La conversion est particulièrement délicate à Bordeaux pour deux raisons : L’humidité du climat océanique pose des problèmes sanitaires bien plus sensibles que dans d’autres régions plus ventilées, puis la question financière qui est prise en compte,  car les grands domaines classés sont pris au piège des enjeux financiers d’une récolte éventuellement altérée à la suite d’un passage en bio.

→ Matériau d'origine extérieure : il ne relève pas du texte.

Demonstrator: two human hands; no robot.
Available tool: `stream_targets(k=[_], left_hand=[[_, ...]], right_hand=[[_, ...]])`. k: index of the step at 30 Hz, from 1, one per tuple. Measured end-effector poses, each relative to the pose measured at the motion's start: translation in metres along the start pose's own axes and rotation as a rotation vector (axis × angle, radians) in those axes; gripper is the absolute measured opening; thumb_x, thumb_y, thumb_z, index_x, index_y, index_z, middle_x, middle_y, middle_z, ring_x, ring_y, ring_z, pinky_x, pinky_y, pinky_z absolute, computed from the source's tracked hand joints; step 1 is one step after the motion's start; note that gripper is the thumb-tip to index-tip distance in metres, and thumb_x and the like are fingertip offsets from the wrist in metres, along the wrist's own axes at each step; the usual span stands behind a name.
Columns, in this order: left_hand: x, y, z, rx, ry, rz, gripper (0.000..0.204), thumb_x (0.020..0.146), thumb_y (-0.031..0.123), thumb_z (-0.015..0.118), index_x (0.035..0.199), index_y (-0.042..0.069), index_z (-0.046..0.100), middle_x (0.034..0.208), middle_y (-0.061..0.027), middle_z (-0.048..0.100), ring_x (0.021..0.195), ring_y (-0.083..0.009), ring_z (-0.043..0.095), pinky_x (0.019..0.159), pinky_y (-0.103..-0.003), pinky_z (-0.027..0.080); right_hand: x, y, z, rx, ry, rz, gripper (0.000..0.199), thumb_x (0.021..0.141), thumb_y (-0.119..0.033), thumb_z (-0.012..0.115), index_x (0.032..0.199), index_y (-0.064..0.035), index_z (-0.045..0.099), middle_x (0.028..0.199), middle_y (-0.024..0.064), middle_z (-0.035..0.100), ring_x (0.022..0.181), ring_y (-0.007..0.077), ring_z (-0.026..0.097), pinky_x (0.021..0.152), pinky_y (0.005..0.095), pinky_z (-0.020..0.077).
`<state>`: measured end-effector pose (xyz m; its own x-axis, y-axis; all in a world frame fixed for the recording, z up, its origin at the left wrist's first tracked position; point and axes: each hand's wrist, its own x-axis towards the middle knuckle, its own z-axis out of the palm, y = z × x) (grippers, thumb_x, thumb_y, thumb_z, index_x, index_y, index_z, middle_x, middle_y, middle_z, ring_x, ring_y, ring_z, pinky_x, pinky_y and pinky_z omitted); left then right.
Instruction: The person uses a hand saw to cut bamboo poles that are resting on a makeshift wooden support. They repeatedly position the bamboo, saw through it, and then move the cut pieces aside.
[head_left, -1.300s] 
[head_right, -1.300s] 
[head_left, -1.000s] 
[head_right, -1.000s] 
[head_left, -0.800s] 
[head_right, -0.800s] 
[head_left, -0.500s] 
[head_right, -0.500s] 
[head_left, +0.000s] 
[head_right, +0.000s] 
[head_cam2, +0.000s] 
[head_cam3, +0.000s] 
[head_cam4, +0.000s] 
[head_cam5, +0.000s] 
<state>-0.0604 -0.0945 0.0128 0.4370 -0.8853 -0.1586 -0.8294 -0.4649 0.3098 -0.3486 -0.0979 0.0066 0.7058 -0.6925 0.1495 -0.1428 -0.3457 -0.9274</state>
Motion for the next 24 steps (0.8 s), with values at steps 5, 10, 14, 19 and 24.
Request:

Les hommes de terrain sont souvent pour, mais les propriétaires plus gestionnaires que vignerons empêchent toute évolution vers un mode de culture plus risqué et surtout plus qualitatif pour l’expérience que j’en ai. J’ai vu passer sur le net des ventes de Château Palmer 2009 à plus de 200e la bouteille !

Le millésime 2014 réservera des belles surprises aux connaisseurs,  les vendanges ont bénéficié d’une météo exceptionnelle, avec des Merlots pleins et charmeurs, des Cabernets Sauvignons droits et tendus et des Petits Verdots exubérants. Un grand cru est affaire d’origine dans le temps comme dans l’espace. Le style de Château Palmer, ancré dans l’histoire et dédié à l’expression de son terroir, au respect de la nature et du sol, aux pratiques respectueuses et philosophiques, c’est la raison pour laquelle cela dépasse modes et tendances.

Pour éprouver son intemporalité pas de meilleur moyen que de les déguster.